The Bachelor of Fine Arts shows are the culmination of senior projects for most student artists. The exhibits will be on display in the UVU Library through April.
On the 3rd floor we have Susan Purdy’s Rise display paired with Tammy Ballard’s Visual Voice, exhibiting sculptures and paintings synchronized in similar colors through May 2.
Role Play, by Laura Trinnamen and Revelation Revolution by Bradley Trinnamen will be paired with Johanthan Hussey’s artwork, on display until April 22.
“The Rise exhibit,” Purdy remarks, “consists of paintings on black backgrounds with minimal paint and an accent color of yellow orchre. The paintings are inspired by artists Barnett Newman and Franz Kiline for making beauty out of the simple.”
“Rising above heartaches and struggles that you encounter in your life,” Purdy said, explaining the exhibit’s message. “Rising above others who bring you down, and most importantly, rising above yourself.”
Purdy tells her story in her paintings about how in life people fail and disappoint you, but in the end one has to rise above it all.
Laura Trinnamen’s genesis of Role Play goes back to a hobby of fashion and clothing design as a young girl.
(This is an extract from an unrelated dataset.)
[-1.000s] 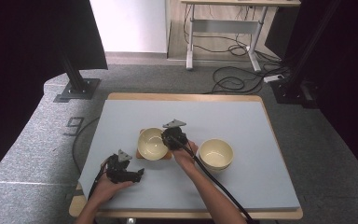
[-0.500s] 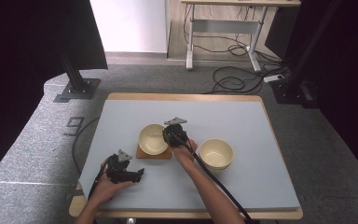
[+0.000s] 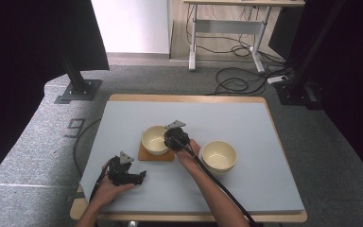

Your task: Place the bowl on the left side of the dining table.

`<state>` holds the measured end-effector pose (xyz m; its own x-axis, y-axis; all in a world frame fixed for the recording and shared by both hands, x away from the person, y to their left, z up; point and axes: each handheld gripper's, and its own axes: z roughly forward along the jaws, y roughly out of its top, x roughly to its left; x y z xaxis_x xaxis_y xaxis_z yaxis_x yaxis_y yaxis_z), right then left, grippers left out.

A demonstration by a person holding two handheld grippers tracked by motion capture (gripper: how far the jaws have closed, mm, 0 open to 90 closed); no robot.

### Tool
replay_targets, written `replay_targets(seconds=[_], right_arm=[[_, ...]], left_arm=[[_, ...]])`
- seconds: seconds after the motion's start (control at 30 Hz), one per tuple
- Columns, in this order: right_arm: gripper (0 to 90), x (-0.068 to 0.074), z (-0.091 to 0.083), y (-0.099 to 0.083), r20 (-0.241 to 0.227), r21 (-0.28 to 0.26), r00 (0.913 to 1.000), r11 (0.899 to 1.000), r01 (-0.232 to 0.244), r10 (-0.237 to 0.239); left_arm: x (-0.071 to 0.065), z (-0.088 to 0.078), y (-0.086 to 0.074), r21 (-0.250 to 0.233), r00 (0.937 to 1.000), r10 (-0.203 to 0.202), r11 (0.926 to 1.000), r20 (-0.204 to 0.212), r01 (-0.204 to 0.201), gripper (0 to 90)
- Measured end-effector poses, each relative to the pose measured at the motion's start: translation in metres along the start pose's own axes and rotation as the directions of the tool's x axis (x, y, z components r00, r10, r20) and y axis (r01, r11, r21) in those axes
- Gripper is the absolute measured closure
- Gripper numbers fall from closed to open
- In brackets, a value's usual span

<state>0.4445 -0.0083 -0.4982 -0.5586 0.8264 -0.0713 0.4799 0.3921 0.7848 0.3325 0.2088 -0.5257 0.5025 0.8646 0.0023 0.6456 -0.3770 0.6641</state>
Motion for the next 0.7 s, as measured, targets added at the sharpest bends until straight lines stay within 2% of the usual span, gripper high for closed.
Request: replay_targets(seconds=[0.13,0.23,0.33,0.43,0.5,0.7], right_arm=[[47.0,0.0,-0.005,0.003,-0.011,-0.007,0.9998,1.0,-0.014,0.014],[40.9,-0.002,-0.012,0.005,-0.009,-0.008,0.9996,1.0,-0.027,0.027],[35.5,-0.002,-0.021,0.008,-0.045,0.002,0.9988,1.0,-0.019,0.019],[31.1,-0.001,-0.031,0.01,-0.055,-0.002,0.9984,1.0,0.012,-0.012],[30.0,-0.002,-0.039,0.011,-0.087,-0.009,0.9961,1.0,0.01,-0.011],[29.9,-0.007,-0.06,0.014,-0.121,-0.03,0.9927,1.0,-0.002,-0.002]], left_arm=[[0.0,0.0,0.0,0.0,1.0,0.0,1.0,0.0,0.0,8.4],[0.0,0.0,0.0,0.0,1.0,0.0,1.0,-0.001,0.0,8.4],[0.0,0.0,0.0,0.002,1.0,0.001,1.0,-0.001,-0.001,8.4],[0.0,0.0,0.0,0.002,1.0,0.002,1.0,0.0,-0.002,8.5],[0.0,0.0,0.0,0.001,1.0,0.002,1.0,-0.002,-0.002,8.4],[0.0,0.0,0.0,0.002,1.0,0.002,1.0,-0.001,-0.002,8.4]])
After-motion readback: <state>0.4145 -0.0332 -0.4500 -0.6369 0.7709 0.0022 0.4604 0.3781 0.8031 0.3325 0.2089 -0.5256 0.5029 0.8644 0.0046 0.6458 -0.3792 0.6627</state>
She also explained that her exhibit is inspired by playing dress up.
Her art professor says Laura Trinnamen highlights the paradoxes of the varied roles we play in our own lives through her art.
“They remind us of our own dual natures, paradoxes, and even hypocrisies,” the professor, who would like to remain anonymous, said. “What we see in her images might even be a reflection of what we perceive in our own lives-illusions and fantasy, equality and independence, capability and competence.”
Brad Trinnamen’s Revelation Revolution covers themes from the Christian art world hidden in the book of Revelations. According to his bibliography he was inspired by his youth in the Bible Belt in South Carolina.
“Brad has combined his love for the visual purity of Byzantine art and the rich iconographic tradition from that period with modern graphic design techniques and printmaking,” his bibliography states.
Visual Voice consists of unusual sculptures made from chips of aluminum, fragments of barbed wire, medical tools, uniform buttons, and scraps of metal.
“We live in a beautiful world, but we also live in a dangerous time,” Ballard said.
In the commons in the student center one can find Andrea Christensen’s art depicting reality through graffiti.
According to Christensen, the art work is self-revealing of his teenage years growing up in the suburbs of Los Angeles.
“I am exploring what ‘real’ means. I went to look further, past the appearance of objects. What is real is more than just how objects appear . visual descriptions of what I collectively experience with my body, mind, and sprit,” Christensen said.
He invites the viewers to look beyond the visual presentation to see a fusion unfold of all experiences and go closer to what is real.